I will update my answer if/once I can hopefully get results/an explanation as to why the OP's and my own tests came up as empty and to get more information from the OP.
Edited:
After doing more research, I stumbled upon this link and that code worked "right out of the box" using the "AES-256-XTS" cipher method (note; consult the commented line note in the source script near the end).
In looking at that code and comparing it with the OP, I noticed that it was the data/message that required to be encrypted.
The resulting script came out being the following:
Sidenote: The commented lines just below, also work with their respective parts; just don't use both at the same time.
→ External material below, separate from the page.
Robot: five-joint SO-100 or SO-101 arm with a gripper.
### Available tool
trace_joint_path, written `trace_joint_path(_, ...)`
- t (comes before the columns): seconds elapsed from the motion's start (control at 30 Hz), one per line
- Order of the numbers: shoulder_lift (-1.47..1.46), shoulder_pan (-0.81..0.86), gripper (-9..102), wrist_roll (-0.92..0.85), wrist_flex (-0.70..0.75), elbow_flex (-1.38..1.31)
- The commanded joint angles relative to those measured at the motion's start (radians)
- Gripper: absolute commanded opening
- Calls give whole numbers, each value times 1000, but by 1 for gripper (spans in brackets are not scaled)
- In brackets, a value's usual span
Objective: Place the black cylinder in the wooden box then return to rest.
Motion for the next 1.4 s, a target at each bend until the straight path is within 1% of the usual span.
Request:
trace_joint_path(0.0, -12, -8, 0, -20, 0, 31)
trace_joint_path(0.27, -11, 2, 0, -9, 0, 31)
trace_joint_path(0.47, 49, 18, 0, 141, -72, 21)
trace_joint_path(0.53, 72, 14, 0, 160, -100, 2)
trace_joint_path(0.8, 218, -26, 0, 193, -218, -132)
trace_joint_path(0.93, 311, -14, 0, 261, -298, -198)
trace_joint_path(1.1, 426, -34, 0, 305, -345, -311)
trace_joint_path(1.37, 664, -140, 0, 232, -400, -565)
$plaintext = 'The secret message in plain text';
$password = '3sc3RLrpd17';
$key = substr(hash('sha256', $password, true), 0, 32);
$iv = openssl_random_pseudo_bytes(16);
$method = "aes-256-xts";
$userName = "JOHN";
$encrypted = base64_encode(openssl_encrypt($plaintext, $method, $key, OPENSSL_RAW_DATA, $iv));
// $encrypted = openssl_encrypt($plaintext, $method, $key, OPENSSL_RAW_DATA, $iv);
echo "<br>";
var_dump($iv);
echo "<br>";
var_dump($userName);
echo "<br>";
var_dump($encrypted);
echo "<hr>";
$decrypted = openssl_decrypt(base64_decode($encrypted), $method, $key, OPENSSL_RAW_DATA, $iv);
// $decrypted = openssl_decrypt($encrypted, $method, $key, OPENSSL_RAW_DATA, $iv);
echo 'decrypted to: ' . $decrypted . "\n\n";
Special note: I also had some help in picking Jay Blanchard's brain and testing; two heads are often better than one, so Jay deserves credit for this also.
NOTE: More than one source indicates it ("AES-256-XTS") is for file systems / disk encryption. You could say "AES-256-XTS and AES-128-XTS" methods really intended for file system encryption and therefore are not suitable for text.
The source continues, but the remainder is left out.